▶ [Instructions for the task]
Every record should be written out exactly, please.

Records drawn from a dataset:
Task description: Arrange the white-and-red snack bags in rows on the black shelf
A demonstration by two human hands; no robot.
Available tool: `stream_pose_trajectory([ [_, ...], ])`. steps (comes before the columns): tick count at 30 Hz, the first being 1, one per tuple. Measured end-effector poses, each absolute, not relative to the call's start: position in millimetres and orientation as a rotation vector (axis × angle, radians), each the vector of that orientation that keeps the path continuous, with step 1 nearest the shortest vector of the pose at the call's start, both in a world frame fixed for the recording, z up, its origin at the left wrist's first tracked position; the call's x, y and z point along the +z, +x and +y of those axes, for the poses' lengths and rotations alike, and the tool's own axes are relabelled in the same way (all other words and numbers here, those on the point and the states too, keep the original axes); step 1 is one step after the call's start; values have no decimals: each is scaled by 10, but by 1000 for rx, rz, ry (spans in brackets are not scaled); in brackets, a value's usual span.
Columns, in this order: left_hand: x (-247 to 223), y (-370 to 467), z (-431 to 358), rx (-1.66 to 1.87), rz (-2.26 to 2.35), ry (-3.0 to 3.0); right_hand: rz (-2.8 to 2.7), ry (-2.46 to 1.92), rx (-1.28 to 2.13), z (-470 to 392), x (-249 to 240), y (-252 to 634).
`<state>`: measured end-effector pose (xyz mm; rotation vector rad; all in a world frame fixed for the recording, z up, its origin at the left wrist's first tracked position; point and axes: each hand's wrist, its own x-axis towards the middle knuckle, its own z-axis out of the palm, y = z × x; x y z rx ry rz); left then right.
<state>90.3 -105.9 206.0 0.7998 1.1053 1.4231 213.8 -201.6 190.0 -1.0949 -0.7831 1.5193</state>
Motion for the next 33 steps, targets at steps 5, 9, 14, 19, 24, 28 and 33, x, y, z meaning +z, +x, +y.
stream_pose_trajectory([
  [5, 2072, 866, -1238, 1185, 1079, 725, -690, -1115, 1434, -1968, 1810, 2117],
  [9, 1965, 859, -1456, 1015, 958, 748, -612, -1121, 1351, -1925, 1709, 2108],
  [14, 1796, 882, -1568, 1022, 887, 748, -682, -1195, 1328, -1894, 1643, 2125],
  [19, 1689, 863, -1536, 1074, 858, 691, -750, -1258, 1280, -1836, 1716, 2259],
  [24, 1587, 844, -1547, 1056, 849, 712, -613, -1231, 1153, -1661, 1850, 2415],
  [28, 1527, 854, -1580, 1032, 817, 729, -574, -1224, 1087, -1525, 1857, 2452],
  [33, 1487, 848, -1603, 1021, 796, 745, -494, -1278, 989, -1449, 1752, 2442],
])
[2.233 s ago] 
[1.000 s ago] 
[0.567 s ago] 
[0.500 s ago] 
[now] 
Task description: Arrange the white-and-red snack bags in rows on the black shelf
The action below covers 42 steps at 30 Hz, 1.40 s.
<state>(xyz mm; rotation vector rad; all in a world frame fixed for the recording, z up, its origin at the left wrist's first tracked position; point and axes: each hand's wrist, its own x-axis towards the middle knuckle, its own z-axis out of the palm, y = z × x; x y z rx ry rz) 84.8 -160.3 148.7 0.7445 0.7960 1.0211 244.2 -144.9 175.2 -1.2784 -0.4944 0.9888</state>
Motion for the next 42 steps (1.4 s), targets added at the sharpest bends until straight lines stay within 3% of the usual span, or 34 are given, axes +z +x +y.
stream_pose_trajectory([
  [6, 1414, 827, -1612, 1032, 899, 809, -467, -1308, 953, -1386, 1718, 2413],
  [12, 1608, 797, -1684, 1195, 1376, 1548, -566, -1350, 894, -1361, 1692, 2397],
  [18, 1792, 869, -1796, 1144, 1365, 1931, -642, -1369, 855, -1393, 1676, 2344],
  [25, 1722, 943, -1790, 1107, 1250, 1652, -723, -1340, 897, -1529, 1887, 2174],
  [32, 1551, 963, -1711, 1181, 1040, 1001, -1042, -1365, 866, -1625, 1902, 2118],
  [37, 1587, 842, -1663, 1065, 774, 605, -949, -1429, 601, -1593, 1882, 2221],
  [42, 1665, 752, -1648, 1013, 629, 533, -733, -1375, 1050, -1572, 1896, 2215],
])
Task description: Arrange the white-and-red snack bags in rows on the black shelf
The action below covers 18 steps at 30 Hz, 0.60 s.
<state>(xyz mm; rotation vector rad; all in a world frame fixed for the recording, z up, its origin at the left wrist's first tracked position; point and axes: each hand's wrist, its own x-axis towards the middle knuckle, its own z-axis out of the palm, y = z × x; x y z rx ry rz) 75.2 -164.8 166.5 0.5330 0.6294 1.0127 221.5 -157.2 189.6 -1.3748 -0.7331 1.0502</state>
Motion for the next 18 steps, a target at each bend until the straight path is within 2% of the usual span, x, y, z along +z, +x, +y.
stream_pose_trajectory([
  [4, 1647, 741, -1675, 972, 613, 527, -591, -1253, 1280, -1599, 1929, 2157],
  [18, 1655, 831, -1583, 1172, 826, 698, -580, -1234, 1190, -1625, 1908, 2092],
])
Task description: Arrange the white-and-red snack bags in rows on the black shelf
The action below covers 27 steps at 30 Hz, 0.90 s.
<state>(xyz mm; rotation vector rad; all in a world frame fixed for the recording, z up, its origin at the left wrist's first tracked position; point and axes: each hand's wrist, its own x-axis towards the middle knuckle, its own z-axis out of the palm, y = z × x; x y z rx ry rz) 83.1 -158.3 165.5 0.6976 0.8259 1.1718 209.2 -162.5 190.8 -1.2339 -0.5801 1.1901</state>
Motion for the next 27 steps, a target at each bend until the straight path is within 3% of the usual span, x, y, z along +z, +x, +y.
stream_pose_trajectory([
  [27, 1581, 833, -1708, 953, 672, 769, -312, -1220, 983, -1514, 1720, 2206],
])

▶ [Exercise answer]
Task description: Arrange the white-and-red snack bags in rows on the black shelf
A demonstration by two human hands; no robot.
Available tool: `stream_pose_trajectory([ [_, ...], ])`. steps (comes before the columns): tick count at 30 Hz, the first being 1, one per tuple. Measured end-effector poses, each absolute, not relative to the call's start: position in millimetres and orientation as a rotation vector (axis × angle, radians), each the vector of that orientation that keeps the path continuous, with step 1 nearest the shortest vector of the pose at the call's start, both in a world frame fixed for the recording, z up, its origin at the left wrist's first tracked position; the call's x, y and z point along the +z, +x and +y of those axes, for the poses' lengths and rotations alike, and the tool's own axes are relabelled in the same way (all other words and numbers here, those on the point and the states too, keep the original axes); step 1 is one step after the call's start; values have no decimals: each is scaled by 10, but by 1000 for rx, rz, ry (spans in brackets are not scaled); in brackets, a value's usual span.
Columns, in this order: left_hand: x (-247 to 223), y (-370 to 467), z (-431 to 358), rx (-1.66 to 1.87), rz (-2.26 to 2.35), ry (-3.0 to 3.0); right_hand: rz (-2.8 to 2.7), ry (-2.46 to 1.92), rx (-1.28 to 2.13), z (-470 to 392), x (-249 to 240), y (-252 to 634).
`<state>`: measured end-effector pose (xyz mm; rotation vector rad; all in a world frame fixed for the recording, z up, its origin at the left wrist's first tracked position; point and axes: each hand's wrist, its own x-axis towards the middle knuckle, its own z-axis out of the palm, y = z × x; x y z rx ry rz); left then right.
<state>90.3 -105.9 206.0 0.7998 1.1053 1.4231 213.8 -201.6 190.0 -1.0949 -0.7831 1.5193</state>
Motion for the next 33 steps, targets at steps 5, 9, 14, 19, 24, 28 and 33, x, y, z meaning +z, +x, +y.
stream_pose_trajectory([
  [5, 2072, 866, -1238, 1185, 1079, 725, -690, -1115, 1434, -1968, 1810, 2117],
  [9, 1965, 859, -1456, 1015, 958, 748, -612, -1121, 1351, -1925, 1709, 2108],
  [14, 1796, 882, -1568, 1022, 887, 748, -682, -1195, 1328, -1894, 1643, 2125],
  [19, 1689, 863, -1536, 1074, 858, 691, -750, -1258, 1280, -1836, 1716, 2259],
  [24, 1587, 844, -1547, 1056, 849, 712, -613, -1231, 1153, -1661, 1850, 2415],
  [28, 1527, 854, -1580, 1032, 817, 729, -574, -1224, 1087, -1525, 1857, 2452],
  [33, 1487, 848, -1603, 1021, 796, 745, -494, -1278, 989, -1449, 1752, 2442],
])
[2.233 s ago] 
[1.000 s ago] 
[0.567 s ago] 
[0.500 s ago] 
[now] 
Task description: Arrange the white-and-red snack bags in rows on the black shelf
The action below covers 42 steps at 30 Hz, 1.40 s.
<state>(xyz mm; rotation vector rad; all in a world frame fixed for the recording, z up, its origin at the left wrist's first tracked position; point and axes: each hand's wrist, its own x-axis towards the middle knuckle, its own z-axis out of the palm, y = z × x; x y z rx ry rz) 84.8 -160.3 148.7 0.7445 0.7960 1.0211 244.2 -144.9 175.2 -1.2784 -0.4944 0.9888</state>
Motion for the next 42 steps (1.4 s), targets added at the sharpest bends until straight lines stay within 3% of the usual span, or 34 are given, axes +z +x +y.
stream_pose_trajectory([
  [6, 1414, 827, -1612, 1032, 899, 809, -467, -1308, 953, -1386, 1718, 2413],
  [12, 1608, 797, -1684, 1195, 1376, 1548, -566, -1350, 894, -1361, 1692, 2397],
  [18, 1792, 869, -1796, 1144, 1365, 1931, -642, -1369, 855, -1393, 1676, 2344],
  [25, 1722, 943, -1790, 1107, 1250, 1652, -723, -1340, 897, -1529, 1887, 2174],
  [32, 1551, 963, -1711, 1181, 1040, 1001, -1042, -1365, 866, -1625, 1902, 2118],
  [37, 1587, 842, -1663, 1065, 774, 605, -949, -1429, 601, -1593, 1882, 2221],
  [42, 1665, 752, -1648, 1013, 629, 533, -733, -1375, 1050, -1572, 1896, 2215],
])
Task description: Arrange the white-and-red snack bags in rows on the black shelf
The action below covers 18 steps at 30 Hz, 0.60 s.
<state>(xyz mm; rotation vector rad; all in a world frame fixed for the recording, z up, its origin at the left wrist's first tracked position; point and axes: each hand's wrist, its own x-axis towards the middle knuckle, its own z-axis out of the palm, y = z × x; x y z rx ry rz) 75.2 -164.8 166.5 0.5330 0.6294 1.0127 221.5 -157.2 189.6 -1.3748 -0.7331 1.0502</state>
Motion for the next 18 steps, a target at each bend until the straight path is within 2% of the usual span, x, y, z along +z, +x, +y.
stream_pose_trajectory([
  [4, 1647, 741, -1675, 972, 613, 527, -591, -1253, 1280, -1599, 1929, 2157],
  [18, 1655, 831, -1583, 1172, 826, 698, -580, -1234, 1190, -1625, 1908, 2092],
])
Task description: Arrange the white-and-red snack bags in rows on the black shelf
The action below covers 27 steps at 30 Hz, 0.90 s.
<state>(xyz mm; rotation vector rad; all in a world frame fixed for the recording, z up, its origin at the left wrist's first tracked position; point and axes: each hand's wrist, its own x-axis towards the middle knuckle, its own z-axis out of the palm, y = z × x; x y z rx ry rz) 83.1 -158.3 165.5 0.6976 0.8259 1.1718 209.2 -162.5 190.8 -1.2339 -0.5801 1.1901</state>
Motion for the next 27 steps, a target at each bend until the straight path is within 3% of the usual span, x, y, z along +z, +x, +y.
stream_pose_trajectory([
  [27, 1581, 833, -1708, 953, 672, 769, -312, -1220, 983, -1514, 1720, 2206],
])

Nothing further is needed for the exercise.